I have read a lot of notes on this site. My question pertains to wheel size, can I get away with a 245/40/18 all around without any issues or fender rolling. I do not want to sacrifice the structure of the car if I can help it. are there any setbacks to doing this that I should be aware of. I currently have the 17's on my GTO with about 3000 miles on them, but the issue with the tire rubbing on the struts has made me a little nervous about keeping the stock rims and tires on my baby!:willy: any help would be greatly appreciated.


----------



## EEZ GOAT (Jul 9, 2005)

i have 245/40/18's 8.5 all the way around. no rubbing for me. i have not rolled or cut fenders. take a look c


----------



## dagoat12 (Mar 18, 2006)

THX EEZ, I am finally on here. You remember I saw you on Buena Vista Road a few months back. I have the Blue GTO. I am about to get rims and tires. where did you go?


----------



## EEZ GOAT (Jul 9, 2005)

bout time :lol: :cheers


----------



## EEZ GOAT (Jul 9, 2005)

got mine from vip on veterns parkway. ptap and vip own by same person


----------



## EEZ GOAT (Jul 9, 2005)

i dont no if you are a member of www.ls2gto.com but i hang out there to under the same name


----------



## Mike_V (Mar 10, 2006)

Those rims look too good.
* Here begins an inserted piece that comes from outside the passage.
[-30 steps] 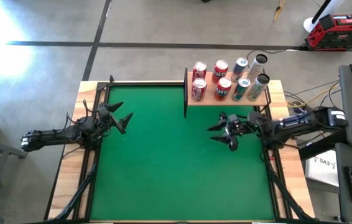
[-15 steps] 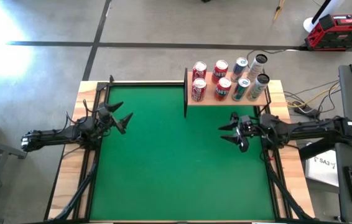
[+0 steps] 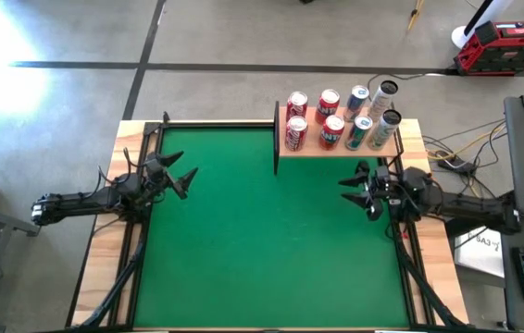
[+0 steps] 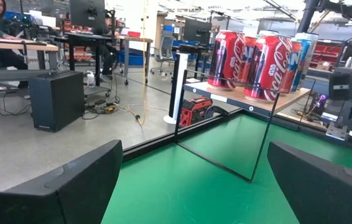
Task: Place canned beverage on shelf
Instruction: Return to Home Position
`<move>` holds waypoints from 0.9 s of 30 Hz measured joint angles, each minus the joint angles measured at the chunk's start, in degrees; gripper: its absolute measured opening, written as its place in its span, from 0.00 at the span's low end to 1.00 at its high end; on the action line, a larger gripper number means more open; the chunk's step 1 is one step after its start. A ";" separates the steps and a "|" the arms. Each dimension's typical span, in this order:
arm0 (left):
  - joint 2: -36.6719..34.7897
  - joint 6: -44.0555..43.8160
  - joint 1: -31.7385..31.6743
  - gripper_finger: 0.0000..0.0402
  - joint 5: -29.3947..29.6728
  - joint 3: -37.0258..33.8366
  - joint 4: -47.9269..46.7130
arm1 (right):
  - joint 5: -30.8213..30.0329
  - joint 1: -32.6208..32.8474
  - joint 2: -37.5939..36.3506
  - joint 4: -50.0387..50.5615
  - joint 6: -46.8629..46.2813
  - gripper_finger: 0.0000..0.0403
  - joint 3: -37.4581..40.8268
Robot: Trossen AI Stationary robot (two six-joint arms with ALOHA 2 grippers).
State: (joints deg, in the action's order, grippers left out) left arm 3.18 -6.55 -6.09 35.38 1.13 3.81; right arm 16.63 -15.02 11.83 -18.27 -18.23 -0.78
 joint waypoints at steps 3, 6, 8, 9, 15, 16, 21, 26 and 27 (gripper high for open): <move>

Damn - my list keeps getting longer. This car’s getting more expensive than my Benz. :confused


----------



## raven1124 (Sep 23, 2005)

I heard that. I'm going have to get a second job.


----------



## EEZ GOAT (Jul 9, 2005)

thx guys


----------



## LS2~N~BLUE (May 16, 2006)

*Offset?*



EEZ GOAT said:


> i have 245/40/18's 8.5 all the way around. no rubbing for me. i have not rolled or cut fenders. take a look c




Hey EEZ whats the offset on your wheels?


----------